:: Task description ::
Give again, word for word, each line from the top of the listing through the line that holds "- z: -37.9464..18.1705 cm".

:: Stored data ::
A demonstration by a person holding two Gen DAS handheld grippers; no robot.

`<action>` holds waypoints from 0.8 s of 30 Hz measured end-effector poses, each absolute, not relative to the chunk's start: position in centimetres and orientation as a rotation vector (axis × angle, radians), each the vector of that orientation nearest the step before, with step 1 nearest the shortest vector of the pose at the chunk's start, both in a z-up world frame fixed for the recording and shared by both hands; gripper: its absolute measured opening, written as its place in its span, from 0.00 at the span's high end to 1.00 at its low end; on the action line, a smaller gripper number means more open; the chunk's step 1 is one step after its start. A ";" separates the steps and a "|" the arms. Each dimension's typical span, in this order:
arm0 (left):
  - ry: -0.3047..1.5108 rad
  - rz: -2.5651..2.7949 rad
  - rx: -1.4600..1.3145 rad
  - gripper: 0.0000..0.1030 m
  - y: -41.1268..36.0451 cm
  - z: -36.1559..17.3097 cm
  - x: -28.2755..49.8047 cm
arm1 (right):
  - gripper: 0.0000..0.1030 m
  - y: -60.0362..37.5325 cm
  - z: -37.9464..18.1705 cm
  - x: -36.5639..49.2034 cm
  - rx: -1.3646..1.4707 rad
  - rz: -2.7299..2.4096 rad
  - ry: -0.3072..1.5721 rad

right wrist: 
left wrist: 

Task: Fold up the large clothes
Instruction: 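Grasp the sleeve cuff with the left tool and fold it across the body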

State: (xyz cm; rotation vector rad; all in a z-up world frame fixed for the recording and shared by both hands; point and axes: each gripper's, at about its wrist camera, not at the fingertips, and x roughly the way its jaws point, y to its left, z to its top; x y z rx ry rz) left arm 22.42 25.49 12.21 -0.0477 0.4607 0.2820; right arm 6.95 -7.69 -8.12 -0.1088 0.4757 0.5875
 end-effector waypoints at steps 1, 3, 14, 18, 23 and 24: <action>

:: Problem solution ::
A demonstration by a person holding two Gen DAS handheld grippers; no robot.

`<action>` holds waypoints from 0.8 s of 30 Hz measured end-effector poses, each absolute, not relative to the chunk's start: position in centimetres and orientation as a rotation vector (axis × angle, radians), each the vector of that orientation nearest the step before, with step 1 nearest the shortest vector of the pose at the chunk's start, both in a z-up world frame fixed for the recording and shared by both hands; gripper: its absolute measured opening, written as its place in its span, from 0.00 at the span's high end to 1.00 at its low end; on the action line, a smaller gripper number means more open; the chunk's step 1 is one step after its start. A ";" separates the steps and a "|" the arms. Each dimension's typical span, in this order:
arm0 (left):
  - ry: -0.3047..1.5108 rad
  - rz: -2.5651..2.7949 rad
  - rx: -1.4600..1.3145 rad
  - gripper: 0.0000..0.1030 m
  - y: -41.1268..36.0451 cm
  - z: -36.1559..17.3097 cm
  - x: -28.2755..49.8047 cm
arm1 (right):
  - gripper: 0.0000..0.1030 m
  - y: -60.0362..37.5325 cm
  - z: -37.9464..18.1705 cm

The output has been completed.